Wir mussten früher in der Hauptschule ein Tagebuch schreiben und der werte Herr Lehrer hat dann auch kontrolliert, ob wir brav Tagebucheintragungen vornehmen. Allein das hat schon das Tagebuch sinnentstellt. Dementsprechend bin ich auch zu Tagebüchern eingestellt, zumindest in herkömmlichem Sinne.

Ich habe 1996 (also eigentlich auch während dieser schrägen Tagebuchidee unseres Deutschlehrers) meine Musikalität im Sinne von aktivem Musizieren entdeckt. Da hatte es auch nicht mehr lange gedauert und ich begann, erlebtes nicht mehr in Schrift zu verarbeiten, sondern vielmehr tonal. Was dabei rauskommt kann ich oftmals gar nicht so genau sagen, ich versuche einfach ein bestimmtes Gefühl in einem Lied einzufangen. Dabei hat diese Audio-Variante noch einen Vorteil: Ich kann die Endprodukte herzeigen ohne meinen letzten seelischen Winkel dem Hörenden offenbaren zu müssen.

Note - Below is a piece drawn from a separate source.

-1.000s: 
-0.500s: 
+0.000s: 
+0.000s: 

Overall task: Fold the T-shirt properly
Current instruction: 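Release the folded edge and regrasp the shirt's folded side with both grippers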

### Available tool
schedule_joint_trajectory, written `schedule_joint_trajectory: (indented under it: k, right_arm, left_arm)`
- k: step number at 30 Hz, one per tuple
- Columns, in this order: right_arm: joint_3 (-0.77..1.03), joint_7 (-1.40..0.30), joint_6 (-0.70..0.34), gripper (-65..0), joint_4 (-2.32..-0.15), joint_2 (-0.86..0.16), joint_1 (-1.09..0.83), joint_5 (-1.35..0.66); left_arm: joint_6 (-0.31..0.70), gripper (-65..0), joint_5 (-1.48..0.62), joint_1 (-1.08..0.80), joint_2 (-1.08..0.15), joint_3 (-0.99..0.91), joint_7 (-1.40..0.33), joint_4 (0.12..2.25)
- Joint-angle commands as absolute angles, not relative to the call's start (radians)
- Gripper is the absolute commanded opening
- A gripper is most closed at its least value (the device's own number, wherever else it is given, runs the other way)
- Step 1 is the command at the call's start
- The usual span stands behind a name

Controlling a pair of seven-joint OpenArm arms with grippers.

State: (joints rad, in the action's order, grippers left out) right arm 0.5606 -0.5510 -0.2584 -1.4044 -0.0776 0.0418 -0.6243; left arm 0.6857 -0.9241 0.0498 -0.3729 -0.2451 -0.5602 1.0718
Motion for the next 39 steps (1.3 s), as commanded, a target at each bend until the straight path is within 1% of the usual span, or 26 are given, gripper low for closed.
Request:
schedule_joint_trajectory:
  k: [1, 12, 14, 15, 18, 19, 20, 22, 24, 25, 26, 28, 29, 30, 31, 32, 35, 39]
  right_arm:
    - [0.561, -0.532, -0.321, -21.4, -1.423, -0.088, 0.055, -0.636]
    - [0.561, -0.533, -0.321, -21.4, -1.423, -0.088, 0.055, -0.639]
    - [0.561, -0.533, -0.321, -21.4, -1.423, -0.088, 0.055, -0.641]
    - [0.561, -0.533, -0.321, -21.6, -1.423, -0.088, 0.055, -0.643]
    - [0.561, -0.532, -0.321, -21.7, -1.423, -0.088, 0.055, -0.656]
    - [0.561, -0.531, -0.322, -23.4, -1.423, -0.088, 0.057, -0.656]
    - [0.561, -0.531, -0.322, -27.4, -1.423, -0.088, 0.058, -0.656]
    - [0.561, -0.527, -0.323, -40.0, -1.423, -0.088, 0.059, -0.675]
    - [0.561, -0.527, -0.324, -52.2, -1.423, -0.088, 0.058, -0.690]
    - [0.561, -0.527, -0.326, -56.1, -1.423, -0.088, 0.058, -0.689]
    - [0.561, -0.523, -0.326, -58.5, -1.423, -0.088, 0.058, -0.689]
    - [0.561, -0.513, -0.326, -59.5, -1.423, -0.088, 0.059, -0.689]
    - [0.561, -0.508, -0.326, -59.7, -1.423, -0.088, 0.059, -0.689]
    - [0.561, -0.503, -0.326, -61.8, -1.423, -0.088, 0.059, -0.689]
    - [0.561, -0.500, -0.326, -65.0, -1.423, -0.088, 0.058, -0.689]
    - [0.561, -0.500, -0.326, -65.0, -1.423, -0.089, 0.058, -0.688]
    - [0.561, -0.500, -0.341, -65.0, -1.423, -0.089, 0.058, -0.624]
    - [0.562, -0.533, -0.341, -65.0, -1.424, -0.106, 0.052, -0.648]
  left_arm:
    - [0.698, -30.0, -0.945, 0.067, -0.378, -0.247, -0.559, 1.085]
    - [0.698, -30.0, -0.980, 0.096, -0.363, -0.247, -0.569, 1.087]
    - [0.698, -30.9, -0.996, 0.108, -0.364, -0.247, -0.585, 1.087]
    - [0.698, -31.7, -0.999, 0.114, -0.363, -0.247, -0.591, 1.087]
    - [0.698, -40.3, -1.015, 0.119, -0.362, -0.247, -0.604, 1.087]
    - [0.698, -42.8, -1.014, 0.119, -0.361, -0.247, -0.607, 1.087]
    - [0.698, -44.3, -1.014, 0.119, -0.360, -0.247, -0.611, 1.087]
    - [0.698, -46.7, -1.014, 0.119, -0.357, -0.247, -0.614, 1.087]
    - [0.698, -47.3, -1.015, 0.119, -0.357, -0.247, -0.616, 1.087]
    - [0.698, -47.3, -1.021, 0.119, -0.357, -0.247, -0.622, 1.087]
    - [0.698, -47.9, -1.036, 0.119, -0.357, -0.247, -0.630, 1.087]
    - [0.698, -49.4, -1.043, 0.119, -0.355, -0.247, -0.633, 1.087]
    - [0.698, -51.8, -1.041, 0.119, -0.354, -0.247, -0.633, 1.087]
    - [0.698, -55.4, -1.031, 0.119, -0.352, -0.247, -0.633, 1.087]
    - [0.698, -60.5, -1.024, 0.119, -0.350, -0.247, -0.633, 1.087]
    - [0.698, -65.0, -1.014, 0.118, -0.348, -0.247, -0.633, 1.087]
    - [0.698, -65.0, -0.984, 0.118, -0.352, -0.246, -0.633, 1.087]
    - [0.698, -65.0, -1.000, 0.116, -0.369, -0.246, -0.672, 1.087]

So ein "Tagebuch" kann ich natürlich nicht täglich führen, da dazu allein schon die Ideen zu dünn gesät sind. Für mich tritt diese musikalische Aktivität jedoch immer dann in den Vordergrund, wenn ich mich in einem seelischen Tief befinde oder die Stimmung um mich herum im Keller versinkt. Also zumindest genau dann, wenn ich eine Reflektionsmöglichkeit brauche, scheint meine Kreativtät überzulaufen und mir Ideen ohne Ende zu liefern.

Musik hat für mich aber noch einen Vorteil: Sie ist direkter als das geschriebene Wort. Es stimmt wohl, dass ich für das Erstellen solcher "Berichte" wesentlich länger brauche, als wenn ich einfach einen Bericht schreiben würde, im Gegenzug brauche ich mir jedoch nur Stücke wieder in die Playlist von WinAMP zu schmeißen und nach wenigen Sekunden bin ich wieder in genau der Gefühlswelt, in der ich mich befand, als das Stück entstand, mein Gedächtnis gräbt Erinnerungen aus, die ohne diese Stimulierung wohl schon längst vergessen wären. Ich kann mir nicht vorstellen, dass es eine schönere, schnellere und intensivere Möglichkeit gibt, in erlebte Gefühlswelten einzutauchen und sie wieder und wieder und wieder zu erleben.